WORK TO BE COMPLETED: Within the entries that follow, show each line where the word "segmentation" occurs.

(Records drawn from a dataset)
◆ ◆ ◆
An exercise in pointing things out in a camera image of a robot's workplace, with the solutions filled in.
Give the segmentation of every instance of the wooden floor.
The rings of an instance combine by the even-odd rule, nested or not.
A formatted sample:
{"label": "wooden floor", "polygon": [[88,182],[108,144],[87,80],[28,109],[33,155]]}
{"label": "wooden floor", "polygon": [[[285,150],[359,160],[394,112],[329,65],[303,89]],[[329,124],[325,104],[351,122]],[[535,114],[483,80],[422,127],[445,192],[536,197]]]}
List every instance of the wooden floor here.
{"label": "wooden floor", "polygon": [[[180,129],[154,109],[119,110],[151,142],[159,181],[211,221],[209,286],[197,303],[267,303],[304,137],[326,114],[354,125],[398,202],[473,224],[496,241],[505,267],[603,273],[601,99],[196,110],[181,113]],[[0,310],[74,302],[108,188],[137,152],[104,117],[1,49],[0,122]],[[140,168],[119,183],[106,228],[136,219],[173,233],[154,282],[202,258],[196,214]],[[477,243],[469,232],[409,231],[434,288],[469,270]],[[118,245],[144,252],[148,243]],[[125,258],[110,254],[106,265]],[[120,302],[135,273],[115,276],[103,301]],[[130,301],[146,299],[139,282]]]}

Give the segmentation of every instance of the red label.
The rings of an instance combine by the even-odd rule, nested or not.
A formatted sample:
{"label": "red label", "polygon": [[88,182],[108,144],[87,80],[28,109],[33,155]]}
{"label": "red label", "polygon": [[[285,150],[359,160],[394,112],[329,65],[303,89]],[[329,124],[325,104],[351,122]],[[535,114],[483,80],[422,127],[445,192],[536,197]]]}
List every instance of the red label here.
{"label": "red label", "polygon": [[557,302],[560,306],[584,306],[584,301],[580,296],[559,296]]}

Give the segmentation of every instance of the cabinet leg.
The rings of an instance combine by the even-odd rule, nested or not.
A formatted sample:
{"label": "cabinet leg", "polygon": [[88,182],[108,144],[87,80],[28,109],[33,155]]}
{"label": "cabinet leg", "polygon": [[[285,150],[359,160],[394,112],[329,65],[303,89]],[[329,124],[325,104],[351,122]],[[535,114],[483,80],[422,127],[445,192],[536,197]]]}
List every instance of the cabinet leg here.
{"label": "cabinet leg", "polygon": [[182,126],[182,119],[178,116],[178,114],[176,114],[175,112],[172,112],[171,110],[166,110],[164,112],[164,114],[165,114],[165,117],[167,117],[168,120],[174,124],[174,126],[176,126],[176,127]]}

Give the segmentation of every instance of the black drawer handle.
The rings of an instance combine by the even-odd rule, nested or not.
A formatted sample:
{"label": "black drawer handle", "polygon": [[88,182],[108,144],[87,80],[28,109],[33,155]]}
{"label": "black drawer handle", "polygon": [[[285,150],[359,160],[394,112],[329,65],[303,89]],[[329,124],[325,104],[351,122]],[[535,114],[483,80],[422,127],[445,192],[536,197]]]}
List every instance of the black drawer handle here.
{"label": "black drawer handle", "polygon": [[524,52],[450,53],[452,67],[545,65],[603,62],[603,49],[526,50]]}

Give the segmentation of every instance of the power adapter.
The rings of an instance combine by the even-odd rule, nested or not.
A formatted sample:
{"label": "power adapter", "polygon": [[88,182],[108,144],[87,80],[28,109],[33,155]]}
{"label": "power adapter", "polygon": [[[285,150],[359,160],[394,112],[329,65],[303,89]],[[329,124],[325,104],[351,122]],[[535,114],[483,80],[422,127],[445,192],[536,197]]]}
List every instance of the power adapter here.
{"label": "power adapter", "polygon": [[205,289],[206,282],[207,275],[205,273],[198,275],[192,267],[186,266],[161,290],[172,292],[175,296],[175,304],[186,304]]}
◆ ◆ ◆
ANSWER TO THIS PROBLEM:
Give the segmentation of every instance of the wooden floor.
Give the segmentation of every instance of the red label.
Give the segmentation of every instance of the cabinet leg.
Give the segmentation of every instance of the black drawer handle.
Give the segmentation of every instance of the power adapter.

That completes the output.